Another possibility is to retain time as a variable, but dimension it
to have only 1 element and assign NaN or FloatInf or whatever to it.
This would permit an attribute definition more in-line with the time
conventions that seem to be emerging from the discussions a couple of
weeks ago.  An example would be:

time:units = deltat @ time(1);

No new attribute conventions are imposed, but this requires the
implicit assumption that, if time is a 1-element empty array, the
times are to be reproduced using the units attribute.

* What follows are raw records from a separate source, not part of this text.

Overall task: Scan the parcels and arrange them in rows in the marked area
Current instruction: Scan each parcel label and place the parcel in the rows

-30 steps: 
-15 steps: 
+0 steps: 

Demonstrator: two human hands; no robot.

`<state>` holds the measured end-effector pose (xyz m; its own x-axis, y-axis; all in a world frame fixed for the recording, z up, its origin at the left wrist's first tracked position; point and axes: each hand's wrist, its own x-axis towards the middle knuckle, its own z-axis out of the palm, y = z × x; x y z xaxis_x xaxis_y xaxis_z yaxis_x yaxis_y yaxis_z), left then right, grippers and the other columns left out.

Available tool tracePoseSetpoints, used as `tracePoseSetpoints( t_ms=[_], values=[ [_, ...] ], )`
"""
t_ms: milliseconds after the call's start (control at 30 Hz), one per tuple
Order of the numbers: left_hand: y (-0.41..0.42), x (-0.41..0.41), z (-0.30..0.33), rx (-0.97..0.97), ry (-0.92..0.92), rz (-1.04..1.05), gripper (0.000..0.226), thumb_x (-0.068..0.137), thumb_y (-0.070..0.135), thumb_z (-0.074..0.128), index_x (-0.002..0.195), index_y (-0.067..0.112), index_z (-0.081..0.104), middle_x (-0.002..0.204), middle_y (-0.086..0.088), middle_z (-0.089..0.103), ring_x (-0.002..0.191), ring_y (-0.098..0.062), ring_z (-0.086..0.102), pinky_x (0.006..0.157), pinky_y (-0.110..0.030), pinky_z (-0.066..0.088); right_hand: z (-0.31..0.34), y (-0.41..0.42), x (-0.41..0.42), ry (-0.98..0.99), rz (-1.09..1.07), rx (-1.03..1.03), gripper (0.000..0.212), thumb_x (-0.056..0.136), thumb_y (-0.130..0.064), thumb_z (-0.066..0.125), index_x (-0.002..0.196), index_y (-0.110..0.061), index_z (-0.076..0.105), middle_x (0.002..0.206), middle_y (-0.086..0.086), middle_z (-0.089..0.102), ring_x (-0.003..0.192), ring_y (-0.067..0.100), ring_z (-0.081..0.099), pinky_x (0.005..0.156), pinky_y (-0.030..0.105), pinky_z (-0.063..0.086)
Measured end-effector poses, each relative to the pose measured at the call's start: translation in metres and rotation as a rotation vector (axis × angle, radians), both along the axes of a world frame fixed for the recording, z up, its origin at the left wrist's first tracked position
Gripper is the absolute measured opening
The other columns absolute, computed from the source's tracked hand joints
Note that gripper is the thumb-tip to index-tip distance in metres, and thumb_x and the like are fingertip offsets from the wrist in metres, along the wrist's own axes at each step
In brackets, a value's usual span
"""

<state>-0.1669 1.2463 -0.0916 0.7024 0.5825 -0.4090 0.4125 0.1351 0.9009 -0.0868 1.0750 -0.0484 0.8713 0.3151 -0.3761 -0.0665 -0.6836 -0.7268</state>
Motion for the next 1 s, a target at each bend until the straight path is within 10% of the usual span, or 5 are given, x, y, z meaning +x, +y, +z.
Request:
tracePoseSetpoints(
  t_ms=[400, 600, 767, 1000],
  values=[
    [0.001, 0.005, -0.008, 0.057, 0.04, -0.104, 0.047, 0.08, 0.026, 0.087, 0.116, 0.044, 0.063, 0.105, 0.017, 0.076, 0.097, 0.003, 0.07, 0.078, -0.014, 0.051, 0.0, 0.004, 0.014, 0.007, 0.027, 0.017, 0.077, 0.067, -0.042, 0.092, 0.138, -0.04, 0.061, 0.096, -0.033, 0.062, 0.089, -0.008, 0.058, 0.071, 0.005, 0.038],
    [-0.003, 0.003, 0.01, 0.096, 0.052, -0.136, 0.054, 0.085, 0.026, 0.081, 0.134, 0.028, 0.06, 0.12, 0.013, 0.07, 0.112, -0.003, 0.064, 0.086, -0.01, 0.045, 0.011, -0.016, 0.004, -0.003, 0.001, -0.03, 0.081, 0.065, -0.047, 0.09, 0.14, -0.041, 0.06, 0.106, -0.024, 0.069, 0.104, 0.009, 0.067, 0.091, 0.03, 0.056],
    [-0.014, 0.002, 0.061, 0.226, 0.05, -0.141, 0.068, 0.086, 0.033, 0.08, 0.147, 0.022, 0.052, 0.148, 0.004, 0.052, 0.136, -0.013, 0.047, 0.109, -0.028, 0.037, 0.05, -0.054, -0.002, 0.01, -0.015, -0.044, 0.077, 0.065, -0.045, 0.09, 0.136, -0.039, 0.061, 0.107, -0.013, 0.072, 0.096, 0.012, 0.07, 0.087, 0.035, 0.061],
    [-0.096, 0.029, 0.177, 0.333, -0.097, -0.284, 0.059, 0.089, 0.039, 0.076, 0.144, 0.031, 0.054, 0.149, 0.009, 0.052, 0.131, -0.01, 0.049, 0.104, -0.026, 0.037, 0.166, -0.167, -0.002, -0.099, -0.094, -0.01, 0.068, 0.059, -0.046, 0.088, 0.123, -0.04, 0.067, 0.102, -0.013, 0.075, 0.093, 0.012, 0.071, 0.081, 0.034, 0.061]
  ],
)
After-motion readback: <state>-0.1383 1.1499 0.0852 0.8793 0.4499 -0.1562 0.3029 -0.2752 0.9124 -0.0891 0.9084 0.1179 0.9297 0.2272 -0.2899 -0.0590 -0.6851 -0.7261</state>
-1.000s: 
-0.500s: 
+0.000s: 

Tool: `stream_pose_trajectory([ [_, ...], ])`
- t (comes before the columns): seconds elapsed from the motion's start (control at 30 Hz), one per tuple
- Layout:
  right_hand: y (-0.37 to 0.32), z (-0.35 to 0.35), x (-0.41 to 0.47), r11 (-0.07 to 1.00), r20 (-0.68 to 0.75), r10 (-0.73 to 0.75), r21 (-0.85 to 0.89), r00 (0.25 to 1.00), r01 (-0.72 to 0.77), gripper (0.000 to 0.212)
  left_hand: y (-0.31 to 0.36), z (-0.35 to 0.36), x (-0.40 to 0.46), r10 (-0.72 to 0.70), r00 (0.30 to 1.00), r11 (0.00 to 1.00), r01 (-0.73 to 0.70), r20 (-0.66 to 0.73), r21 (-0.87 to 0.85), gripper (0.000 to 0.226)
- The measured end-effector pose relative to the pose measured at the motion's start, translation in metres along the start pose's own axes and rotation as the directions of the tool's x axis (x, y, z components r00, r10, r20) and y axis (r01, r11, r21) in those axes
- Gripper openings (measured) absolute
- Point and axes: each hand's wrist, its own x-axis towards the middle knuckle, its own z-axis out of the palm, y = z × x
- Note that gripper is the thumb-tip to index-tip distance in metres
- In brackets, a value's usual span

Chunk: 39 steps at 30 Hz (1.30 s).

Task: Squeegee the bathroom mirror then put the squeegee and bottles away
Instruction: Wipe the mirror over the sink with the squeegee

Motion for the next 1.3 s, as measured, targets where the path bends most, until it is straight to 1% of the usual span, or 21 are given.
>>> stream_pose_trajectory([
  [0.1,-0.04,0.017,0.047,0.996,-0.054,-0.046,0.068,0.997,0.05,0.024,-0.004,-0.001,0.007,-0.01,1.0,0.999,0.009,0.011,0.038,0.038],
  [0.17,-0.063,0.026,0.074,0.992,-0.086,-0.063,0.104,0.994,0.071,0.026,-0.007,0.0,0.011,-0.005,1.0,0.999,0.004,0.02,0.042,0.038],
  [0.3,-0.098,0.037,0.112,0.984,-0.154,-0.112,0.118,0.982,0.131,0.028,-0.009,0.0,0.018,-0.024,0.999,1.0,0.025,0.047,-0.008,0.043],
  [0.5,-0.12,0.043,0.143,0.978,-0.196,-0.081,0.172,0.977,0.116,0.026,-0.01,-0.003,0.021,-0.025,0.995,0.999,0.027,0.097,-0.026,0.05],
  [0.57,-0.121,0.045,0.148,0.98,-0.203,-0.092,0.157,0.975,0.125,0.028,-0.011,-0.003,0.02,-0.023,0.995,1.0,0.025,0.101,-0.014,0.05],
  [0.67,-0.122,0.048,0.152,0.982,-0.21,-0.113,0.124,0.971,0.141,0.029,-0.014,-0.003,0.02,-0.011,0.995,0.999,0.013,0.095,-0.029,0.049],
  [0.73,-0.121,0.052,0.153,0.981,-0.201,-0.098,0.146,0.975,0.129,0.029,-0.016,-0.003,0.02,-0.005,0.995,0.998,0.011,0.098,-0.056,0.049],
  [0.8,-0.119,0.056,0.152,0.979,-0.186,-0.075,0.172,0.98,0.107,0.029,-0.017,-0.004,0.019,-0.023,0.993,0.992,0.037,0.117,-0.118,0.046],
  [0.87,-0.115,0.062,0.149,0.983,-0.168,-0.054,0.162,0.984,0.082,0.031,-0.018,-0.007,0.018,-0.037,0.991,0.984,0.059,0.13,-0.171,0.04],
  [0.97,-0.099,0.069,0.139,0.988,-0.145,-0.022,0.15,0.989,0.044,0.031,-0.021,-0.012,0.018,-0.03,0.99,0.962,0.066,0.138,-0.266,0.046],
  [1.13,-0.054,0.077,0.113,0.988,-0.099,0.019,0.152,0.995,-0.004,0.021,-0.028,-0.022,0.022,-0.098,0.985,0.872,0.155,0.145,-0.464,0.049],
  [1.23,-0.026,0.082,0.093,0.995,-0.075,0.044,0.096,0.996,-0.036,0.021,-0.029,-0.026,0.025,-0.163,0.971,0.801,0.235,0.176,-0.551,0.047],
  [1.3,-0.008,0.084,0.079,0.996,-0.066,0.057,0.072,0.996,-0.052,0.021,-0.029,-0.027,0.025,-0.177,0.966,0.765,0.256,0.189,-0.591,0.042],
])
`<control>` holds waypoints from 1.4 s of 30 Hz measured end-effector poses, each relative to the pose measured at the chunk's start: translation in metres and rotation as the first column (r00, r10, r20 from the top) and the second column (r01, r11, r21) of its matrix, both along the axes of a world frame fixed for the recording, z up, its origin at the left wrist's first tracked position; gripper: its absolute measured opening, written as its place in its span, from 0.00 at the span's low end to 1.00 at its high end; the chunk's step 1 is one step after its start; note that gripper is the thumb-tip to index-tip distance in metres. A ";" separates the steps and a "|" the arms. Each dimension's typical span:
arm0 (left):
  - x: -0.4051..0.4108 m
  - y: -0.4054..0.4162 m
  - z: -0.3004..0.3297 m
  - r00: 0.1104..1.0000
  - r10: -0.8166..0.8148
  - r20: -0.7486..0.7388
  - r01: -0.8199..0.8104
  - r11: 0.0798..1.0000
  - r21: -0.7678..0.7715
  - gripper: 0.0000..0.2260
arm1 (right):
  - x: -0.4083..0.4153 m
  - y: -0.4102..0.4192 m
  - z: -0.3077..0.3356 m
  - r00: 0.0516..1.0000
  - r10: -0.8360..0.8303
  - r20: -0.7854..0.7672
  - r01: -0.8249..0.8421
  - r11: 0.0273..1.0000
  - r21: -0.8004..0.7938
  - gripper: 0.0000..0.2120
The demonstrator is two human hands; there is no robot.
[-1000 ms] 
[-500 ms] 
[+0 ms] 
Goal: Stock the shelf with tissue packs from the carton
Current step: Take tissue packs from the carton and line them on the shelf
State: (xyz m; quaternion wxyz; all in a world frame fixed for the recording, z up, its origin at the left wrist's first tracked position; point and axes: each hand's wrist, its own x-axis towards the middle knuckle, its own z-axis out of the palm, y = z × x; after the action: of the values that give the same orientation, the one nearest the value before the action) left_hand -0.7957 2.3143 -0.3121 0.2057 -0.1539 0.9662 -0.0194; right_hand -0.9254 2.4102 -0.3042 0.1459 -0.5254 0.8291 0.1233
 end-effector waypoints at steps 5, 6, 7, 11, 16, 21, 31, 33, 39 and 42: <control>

Any suggestions, comments?

Note: The problem of saving space by storing only a base and increment
for a coordinate variable can be extended to regularly-spaced (gridded)
data in multiple dimensions. However, the stored grid becomes a much
smaller part of the file as the number of dimensions increases. As an
example, a 4-d salt array might be regularly-spaced in time, x, y and
z, and stored in a KxLxMxN array where time is Kx1, x is Lx1, y is Mx1
and z is Nx1. For large K,L,M and N the sizes of time, x, y, and z
become a non-issue for reducing file size since salt will be
proportionally larger.  Therefore, the 1-d example case is likely to be
the most important one, since storing time as time(1) and deltat
reduces the file to just larger than half its size, as N gets large.
-- 
Harry L. Jenter                        hjenter@xxxxxxxxxxxxxxxxxx
U.S. Geological Survey                 COM: (703) 648-5916 FTS: 959-5916
Mailstop 430, National Center          "Sometimes you're the bug.
Reston, Virginia 22092                   Sometimes you're the windshield."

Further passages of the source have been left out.